# About this exercise:
Tell how many lines in the data below include the word "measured". The answer is the number only.

# Data below:
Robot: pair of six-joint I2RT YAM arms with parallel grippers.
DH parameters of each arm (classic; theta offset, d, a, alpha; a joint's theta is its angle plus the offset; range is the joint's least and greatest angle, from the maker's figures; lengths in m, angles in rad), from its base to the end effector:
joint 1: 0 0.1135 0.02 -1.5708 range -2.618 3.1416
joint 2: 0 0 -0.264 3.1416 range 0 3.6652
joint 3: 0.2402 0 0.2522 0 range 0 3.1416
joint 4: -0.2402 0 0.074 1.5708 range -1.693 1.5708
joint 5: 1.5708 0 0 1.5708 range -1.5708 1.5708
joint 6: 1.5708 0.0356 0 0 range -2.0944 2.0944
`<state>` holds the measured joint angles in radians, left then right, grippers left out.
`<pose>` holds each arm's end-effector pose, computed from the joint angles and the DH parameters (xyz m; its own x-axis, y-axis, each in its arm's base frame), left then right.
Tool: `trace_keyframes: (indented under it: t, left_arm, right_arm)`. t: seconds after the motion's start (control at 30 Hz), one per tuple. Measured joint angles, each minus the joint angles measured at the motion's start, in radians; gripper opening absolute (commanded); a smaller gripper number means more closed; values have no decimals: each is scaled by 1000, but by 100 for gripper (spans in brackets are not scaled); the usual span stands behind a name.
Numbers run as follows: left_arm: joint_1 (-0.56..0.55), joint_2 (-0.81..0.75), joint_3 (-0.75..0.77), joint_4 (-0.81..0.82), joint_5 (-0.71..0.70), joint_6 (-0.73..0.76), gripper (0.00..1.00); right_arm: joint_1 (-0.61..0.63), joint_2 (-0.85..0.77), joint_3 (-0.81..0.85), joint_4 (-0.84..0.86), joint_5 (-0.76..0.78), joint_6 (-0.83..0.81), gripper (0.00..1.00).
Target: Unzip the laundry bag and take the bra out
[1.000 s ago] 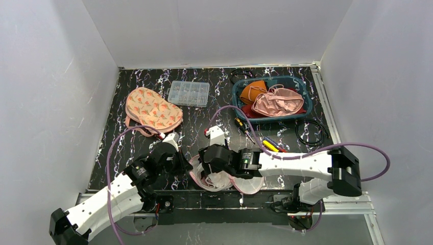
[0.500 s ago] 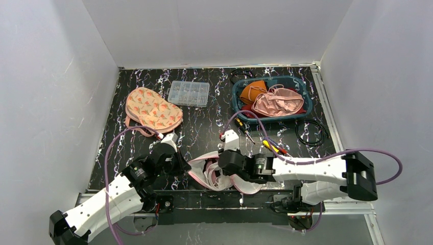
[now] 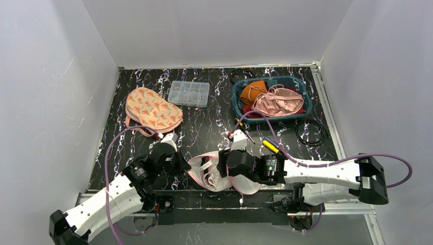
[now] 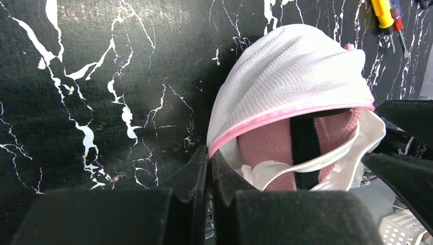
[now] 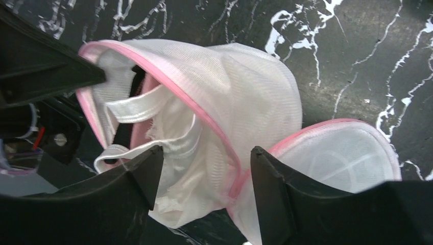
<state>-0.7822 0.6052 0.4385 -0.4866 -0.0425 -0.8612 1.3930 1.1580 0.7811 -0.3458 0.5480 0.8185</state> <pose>0.1014 -0.0986 0.2156 -0.7970 -0.2766 -0.5370 0.1161 0.8022 -0.5856 0.0611 0.2351 0.2519 -0.6429 -0.0538 -0.7641 -0.4414 0.8413 0.3122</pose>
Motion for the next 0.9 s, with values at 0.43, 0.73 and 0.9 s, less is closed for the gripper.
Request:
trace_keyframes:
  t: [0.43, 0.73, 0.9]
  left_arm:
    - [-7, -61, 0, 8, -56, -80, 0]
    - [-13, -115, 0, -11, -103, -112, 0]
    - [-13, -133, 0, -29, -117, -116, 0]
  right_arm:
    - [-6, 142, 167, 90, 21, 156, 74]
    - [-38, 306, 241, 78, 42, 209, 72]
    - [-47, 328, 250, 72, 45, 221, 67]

# Completed exercise:
2